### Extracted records

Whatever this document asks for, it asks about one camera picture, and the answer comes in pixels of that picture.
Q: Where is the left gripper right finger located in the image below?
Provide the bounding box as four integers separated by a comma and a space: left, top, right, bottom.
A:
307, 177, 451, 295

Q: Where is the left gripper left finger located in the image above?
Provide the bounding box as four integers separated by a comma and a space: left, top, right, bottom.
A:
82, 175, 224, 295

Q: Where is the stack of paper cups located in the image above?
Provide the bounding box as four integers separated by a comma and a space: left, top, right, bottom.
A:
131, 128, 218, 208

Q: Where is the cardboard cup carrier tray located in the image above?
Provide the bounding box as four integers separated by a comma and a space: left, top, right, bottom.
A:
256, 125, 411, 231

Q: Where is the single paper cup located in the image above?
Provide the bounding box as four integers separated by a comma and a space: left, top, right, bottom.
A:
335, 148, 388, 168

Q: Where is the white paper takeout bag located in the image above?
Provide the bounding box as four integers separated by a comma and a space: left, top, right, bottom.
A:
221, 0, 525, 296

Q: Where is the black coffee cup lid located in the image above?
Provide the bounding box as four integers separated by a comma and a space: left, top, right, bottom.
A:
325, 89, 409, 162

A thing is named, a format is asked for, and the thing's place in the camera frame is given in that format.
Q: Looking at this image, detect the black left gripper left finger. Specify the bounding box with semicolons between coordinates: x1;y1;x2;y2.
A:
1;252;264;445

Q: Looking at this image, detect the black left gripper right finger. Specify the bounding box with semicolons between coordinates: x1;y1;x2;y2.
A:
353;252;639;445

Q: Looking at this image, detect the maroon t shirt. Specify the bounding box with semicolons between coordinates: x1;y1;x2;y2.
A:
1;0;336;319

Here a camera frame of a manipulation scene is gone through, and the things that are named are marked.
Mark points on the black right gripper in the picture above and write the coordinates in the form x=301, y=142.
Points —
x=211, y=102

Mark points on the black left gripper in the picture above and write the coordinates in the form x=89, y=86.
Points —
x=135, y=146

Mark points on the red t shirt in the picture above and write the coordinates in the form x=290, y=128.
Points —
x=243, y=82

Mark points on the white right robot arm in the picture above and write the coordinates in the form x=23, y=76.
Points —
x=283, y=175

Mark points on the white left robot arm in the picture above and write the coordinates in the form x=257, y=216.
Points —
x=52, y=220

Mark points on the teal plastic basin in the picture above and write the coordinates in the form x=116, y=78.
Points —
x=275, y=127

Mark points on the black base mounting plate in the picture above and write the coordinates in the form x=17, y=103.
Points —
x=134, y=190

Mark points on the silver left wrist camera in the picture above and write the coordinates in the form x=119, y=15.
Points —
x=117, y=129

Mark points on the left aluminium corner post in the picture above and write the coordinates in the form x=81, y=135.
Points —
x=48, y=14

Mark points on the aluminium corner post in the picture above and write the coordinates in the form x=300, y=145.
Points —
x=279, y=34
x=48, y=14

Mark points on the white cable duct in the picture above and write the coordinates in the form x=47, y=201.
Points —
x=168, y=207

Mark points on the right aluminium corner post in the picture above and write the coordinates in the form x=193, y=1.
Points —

### PROBLEM DETAILS
Each line above that has the word "Looking" must be copied.

### EXPECTED OUTPUT
Q: Looking at this image, detect the black left gripper left finger. Specify the bounding box with semicolons between coordinates: x1;y1;x2;y2.
Q: Looking at this image, detect the black left gripper right finger. Specify the bounding box with semicolons between coordinates: x1;y1;x2;y2.
Q: Looking at this image, detect the maroon t shirt. Specify the bounding box with semicolons between coordinates: x1;y1;x2;y2.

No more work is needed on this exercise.